His sexual encounters with Jessie in recent years had been few; after Ben, and the stresses of his job, and a certain emotional distance that was not at all helped by that blasted hyperwave drama, he had thought his libido permanently chilled. And yet Gladia had stimulated him over, and over, to exhaustion, just one night ago, and now, again, he was monstrously, fearsomely aroused. He broke off the kiss, panting, his erection straining against the strange Spacer clothing. This had gone too far...
"Partner Elijah," Daneel said - and was that a hitch in his perfect robotic voice?
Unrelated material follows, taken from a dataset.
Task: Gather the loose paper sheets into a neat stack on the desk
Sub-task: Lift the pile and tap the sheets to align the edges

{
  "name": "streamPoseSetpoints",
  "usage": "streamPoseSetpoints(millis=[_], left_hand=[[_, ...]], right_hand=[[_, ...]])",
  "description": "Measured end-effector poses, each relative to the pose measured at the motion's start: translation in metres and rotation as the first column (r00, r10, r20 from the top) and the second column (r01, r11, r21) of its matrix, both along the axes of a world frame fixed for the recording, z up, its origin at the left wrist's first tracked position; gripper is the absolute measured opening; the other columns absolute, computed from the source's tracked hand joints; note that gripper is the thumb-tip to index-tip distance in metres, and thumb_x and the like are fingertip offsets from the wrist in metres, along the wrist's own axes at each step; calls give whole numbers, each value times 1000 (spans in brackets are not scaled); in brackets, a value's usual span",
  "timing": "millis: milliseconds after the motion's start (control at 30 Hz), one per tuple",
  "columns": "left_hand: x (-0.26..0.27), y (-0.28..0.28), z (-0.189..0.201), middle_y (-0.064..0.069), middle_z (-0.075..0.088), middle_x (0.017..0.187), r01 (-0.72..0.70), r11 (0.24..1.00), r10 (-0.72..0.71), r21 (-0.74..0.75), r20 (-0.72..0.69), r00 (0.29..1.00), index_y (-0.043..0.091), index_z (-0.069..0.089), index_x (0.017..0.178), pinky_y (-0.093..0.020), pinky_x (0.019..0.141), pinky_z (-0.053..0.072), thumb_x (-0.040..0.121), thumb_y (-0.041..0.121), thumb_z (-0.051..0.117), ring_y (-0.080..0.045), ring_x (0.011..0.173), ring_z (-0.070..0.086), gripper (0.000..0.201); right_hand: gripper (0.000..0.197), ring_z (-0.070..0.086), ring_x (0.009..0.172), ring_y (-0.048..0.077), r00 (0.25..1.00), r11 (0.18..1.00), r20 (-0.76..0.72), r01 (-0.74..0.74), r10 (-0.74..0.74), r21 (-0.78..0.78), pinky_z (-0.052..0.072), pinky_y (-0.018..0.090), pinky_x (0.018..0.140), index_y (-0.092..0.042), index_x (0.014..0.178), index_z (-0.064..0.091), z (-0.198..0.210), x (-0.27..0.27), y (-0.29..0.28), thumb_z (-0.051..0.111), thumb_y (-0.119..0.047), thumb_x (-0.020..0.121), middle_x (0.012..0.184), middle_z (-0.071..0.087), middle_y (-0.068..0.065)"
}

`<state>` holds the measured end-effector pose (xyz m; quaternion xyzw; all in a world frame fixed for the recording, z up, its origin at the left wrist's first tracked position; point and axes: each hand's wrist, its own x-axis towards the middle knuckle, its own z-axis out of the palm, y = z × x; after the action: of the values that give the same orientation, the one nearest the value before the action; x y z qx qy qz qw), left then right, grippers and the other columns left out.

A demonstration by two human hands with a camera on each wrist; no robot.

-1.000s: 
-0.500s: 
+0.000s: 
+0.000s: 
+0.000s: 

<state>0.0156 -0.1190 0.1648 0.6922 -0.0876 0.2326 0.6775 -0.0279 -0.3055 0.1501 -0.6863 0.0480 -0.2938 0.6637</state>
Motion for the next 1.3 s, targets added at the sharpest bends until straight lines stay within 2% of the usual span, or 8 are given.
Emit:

No, Elijah must have imagined it - "It would give me pleasure to service you."
"First Law..." Elijah said, startled at the sullenness in his own voice. Was he resentful that Daneel was not as fallible as he was?
"No," Daneel replied. "The First Law pleasure, I would have from servicing any human. As I told Fastolfe, you stimulate my positronic pathways in a way no other human does. You spoke of love, on Aurora - if I could give a name to what I experience with you, I believe it would be love."
Elijah had no words, and none were necessary; Daneel's arm was around him, and their lips were on each other, and once again their tongues danced. Daneel's hand gently opened Elijah's trousers and grasped his erection with gentle firmness. Daneel stroked, slowly, then faster, reacting to the noises and movements Elijah made, until the Earthman climaxed. A wave of dizzying pleasure washed over Elijah, the strangeness of the situation intensifying it; he grasped the robot's arm, holding on as hard as he could, gasping the only word his soul could say.
"Daneel..."
The Auroran spaceship, a smooth marvel of engineering, sped relentlessly towards Earth.